Herbert steht doch etwas aufgeregt im Portal und die Techniker der »Firma« melden dem Manager, dass alle Systeme bereit sind. Herbert hat vorher noch blind ein paar Verträge unterschrieben und gar nicht gemerkt, dass ihm auch bei erfolgreicher Mission außer seinem nackten Leben nichts bleibt. Der Anwalt der »Firma« hat dafür gesorgt, dass sie alle Rechte, jeden Gewinn und sogar die Werbeeinnahmen kassiert, wenn Herbert später im Fernsehen erzählen sollte, welche Turnschuhe er bei der Reise getragen hat und wie einmalig sie sich auch bei anderen Gravitationsverhältnissen angefühlt haben. Und die Turnschuhfirma das honoriert.

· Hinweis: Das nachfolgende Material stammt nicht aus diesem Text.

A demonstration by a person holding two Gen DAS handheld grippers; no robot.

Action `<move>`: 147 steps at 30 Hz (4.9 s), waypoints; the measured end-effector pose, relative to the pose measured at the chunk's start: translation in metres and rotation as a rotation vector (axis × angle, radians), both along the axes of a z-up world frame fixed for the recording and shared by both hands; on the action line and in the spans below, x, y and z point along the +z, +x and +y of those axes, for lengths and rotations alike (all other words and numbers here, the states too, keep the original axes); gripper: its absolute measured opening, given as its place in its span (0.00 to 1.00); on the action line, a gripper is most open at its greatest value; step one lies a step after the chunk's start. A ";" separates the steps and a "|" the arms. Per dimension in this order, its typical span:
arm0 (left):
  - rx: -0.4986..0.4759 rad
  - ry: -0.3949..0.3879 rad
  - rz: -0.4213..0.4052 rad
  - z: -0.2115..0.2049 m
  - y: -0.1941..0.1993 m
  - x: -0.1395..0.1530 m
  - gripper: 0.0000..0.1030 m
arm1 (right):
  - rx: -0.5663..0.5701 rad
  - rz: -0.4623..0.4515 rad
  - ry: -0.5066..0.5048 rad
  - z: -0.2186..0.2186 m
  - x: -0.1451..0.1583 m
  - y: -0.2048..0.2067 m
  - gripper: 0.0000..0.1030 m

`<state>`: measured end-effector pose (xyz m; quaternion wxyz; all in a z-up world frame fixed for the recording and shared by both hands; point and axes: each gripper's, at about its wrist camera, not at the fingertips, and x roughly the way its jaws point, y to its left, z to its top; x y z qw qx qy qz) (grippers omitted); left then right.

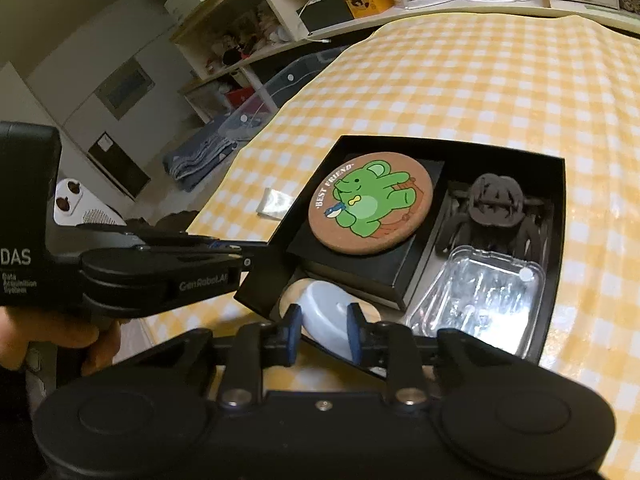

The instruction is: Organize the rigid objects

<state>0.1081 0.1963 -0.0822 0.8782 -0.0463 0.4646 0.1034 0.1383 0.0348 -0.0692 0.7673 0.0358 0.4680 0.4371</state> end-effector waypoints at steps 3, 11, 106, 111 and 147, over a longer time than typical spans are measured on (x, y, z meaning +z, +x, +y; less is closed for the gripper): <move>0.000 -0.001 0.000 0.000 0.000 0.000 0.02 | -0.002 0.071 0.059 -0.001 -0.008 0.002 0.27; 0.001 -0.003 -0.001 0.000 0.000 -0.001 0.02 | -0.003 0.033 0.036 0.000 0.003 0.001 0.32; 0.099 0.161 -0.366 -0.114 -0.167 0.101 1.00 | -0.332 -0.431 -0.078 -0.172 0.111 -0.118 1.00; 0.101 0.161 -0.364 -0.115 -0.167 0.100 1.00 | -0.332 -0.431 -0.079 -0.172 0.111 -0.118 1.00; 0.096 0.166 -0.359 -0.116 -0.165 0.097 1.00 | -0.332 -0.429 -0.081 -0.173 0.110 -0.116 1.00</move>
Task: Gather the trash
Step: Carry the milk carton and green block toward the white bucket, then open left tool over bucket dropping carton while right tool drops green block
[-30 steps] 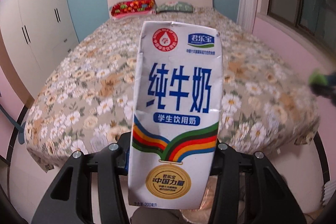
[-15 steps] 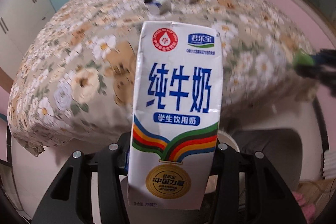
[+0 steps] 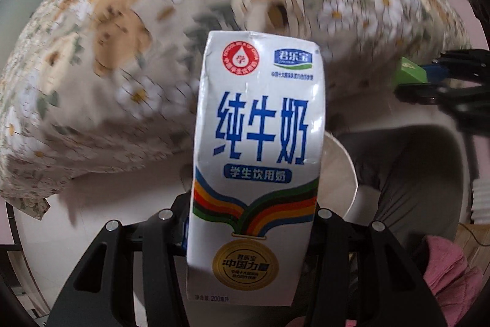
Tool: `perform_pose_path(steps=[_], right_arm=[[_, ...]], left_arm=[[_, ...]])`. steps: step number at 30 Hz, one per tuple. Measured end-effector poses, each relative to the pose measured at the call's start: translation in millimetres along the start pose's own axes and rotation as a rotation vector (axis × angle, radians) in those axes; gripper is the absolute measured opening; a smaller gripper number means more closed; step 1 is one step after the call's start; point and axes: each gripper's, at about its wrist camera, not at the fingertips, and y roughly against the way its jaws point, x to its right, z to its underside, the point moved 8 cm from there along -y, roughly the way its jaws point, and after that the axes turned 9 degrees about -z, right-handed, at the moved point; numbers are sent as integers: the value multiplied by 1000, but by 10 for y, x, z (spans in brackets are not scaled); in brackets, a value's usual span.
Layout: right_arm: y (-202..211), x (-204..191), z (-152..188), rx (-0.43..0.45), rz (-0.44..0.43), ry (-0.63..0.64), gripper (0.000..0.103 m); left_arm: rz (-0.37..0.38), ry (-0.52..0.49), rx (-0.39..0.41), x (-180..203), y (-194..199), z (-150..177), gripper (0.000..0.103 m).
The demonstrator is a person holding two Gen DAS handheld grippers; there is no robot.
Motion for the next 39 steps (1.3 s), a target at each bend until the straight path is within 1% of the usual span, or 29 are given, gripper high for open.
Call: perform_pose_path(steps=[7,11,15,21,25,30,33,39], right_arm=[[-508,67,256,-78,-30,-45,31],[-826,73,406,-139,-44,-57,31],[-1067,74,525,-183,-50,-61,31],[-1401,66,669,-231,-81,-99,31],[-1615,75,777,-275,-98,-123,31],[-1831,145,917,-340,-99,-140,31],[-1978,173,1010,-378,-100,-153,31],[-2239,184,1087,-427,-107,-181,31]], left_arm=[[29,-39,-86,268,-423,188,50],[48,-55,-142,395,-671,280,50],[68,-64,-199,515,-900,372,50],[80,-97,-259,657,-1150,458,50],[94,-89,-310,667,-1337,515,50],[125,-72,-395,694,-1610,615,50],[130,-69,-427,705,-1754,654,50],[151,-39,-485,757,-1976,689,50]])
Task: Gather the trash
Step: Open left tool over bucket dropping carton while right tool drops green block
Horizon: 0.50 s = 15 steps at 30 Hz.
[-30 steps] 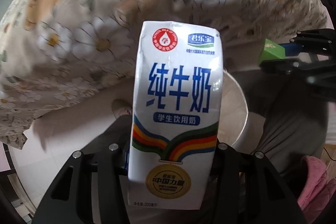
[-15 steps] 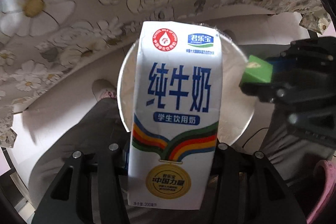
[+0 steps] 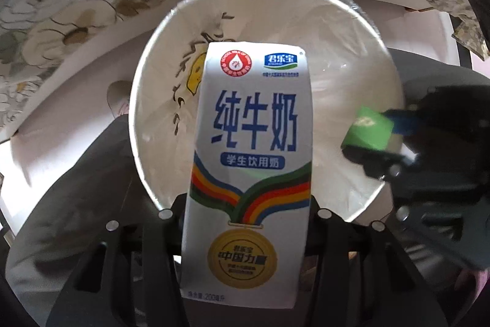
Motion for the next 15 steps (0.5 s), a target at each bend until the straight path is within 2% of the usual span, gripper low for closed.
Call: perform_pose_path(steps=[5,12,15], right_arm=[[-248,62,-47,-37,6,-27,31],[-427,204,-51,-62,-2,-91,31],[-473,224,-36,-72,21,-91,31]], left_arm=[[22,27,-43,8,-218,-83,50],[42,63,-84,-13,-482,-183,50],[60,67,-101,-41,-518,-223,51]])
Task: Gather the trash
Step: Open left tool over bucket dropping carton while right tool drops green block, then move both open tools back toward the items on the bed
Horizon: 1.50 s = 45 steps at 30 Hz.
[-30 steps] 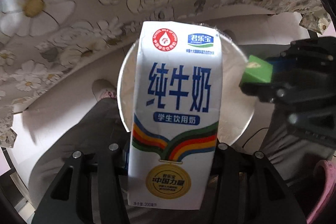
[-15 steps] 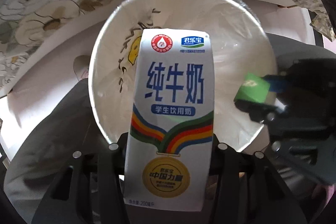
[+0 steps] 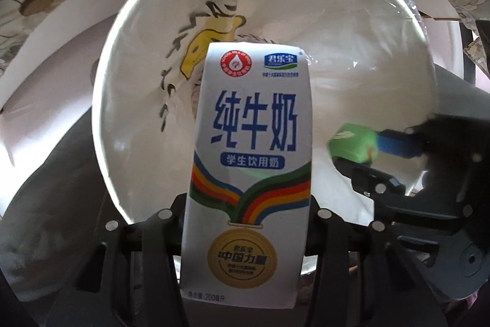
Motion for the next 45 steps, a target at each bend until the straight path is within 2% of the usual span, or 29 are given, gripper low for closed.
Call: perform_pose_path(steps=[2,4,7,14,16,26,33,36,39,41,45], right_arm=[[-1,17,5,-10,26,-3,37],[-1,44,6,-15,49,-7,38],[17,51,5,-9,36,-11,39],[70,42,14,4,38,-11,40],[82,21,16,10,36,-12,40],[326,-112,85,66,6,-12,40],[768,-215,223,141,35,36,40],[1063,-243,262,213,18,28,48],[1399,-284,301,291,6,29,50],[1632,-313,328,339,13,40,57],[2155,-387,352,438,60,77,64]], left_arm=[[-13,7,-12,-1,-44,-33,55],[-27,18,-12,-131,-18,-41,61],[-1,37,-15,-180,-21,-63,61],[-10,38,-3,-177,5,-37,62],[-15,38,5,-134,89,85,62],[-37,33,66,-112,369,223,62],[-83,-10,191,-117,878,361,62],[-127,-21,270,-157,1192,403,62],[-126,-15,343,-193,1532,431,62],[-124,-4,390,-226,1759,439,62],[-128,23,492,-301,2221,455,74]])
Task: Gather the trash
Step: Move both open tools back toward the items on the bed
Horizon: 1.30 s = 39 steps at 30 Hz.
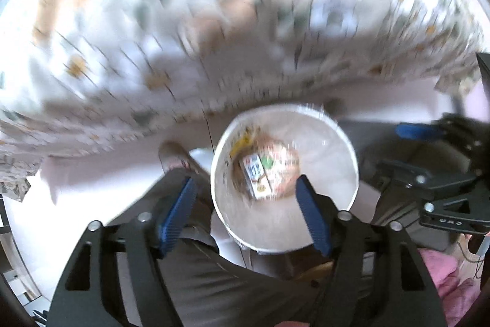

Der Hebel wird umgelegt. Die Portalmaschine bebt und rattert. Es wird unerträglich hell. Das Licht hat unendlich viele Farben - jeder Regenbogen würde neidisch werden.
Ein Rauschen, Donnern und Klänge wie Glockengeläut erfüllen den Raum.
Die Portal-Crew sieht wie Herbert verschwindet. Er ist rückstandslos weg - einfach weg!

Herbert wird mächtig durchgeschüttelt, bleibt aber bei Besinnung. Er tritt aus dem Licht und schaut sich um.

Er kann es nicht fassen!

Er ist nicht auf Mygnia. Er ist immer noch auf der Erde.
Aber in dem Stadtteil, in dem er aufgewachsen ist. Vor dem Haus, in dem er aufgewachsen ist. Vor dem Haus, dass vor 50 Jahren schon abgerissen wurde.
Unten im Haus ist wieder / immer noch der Kiosk, wo er in der Kindheit sein ganzes Taschengeld gelassen hat.
Er schaut auf eine Zeitung. Er durchwühlt den ganzen Zeitungsständer, aber auf allen steht das selbe Datum: 3.Juli 1959.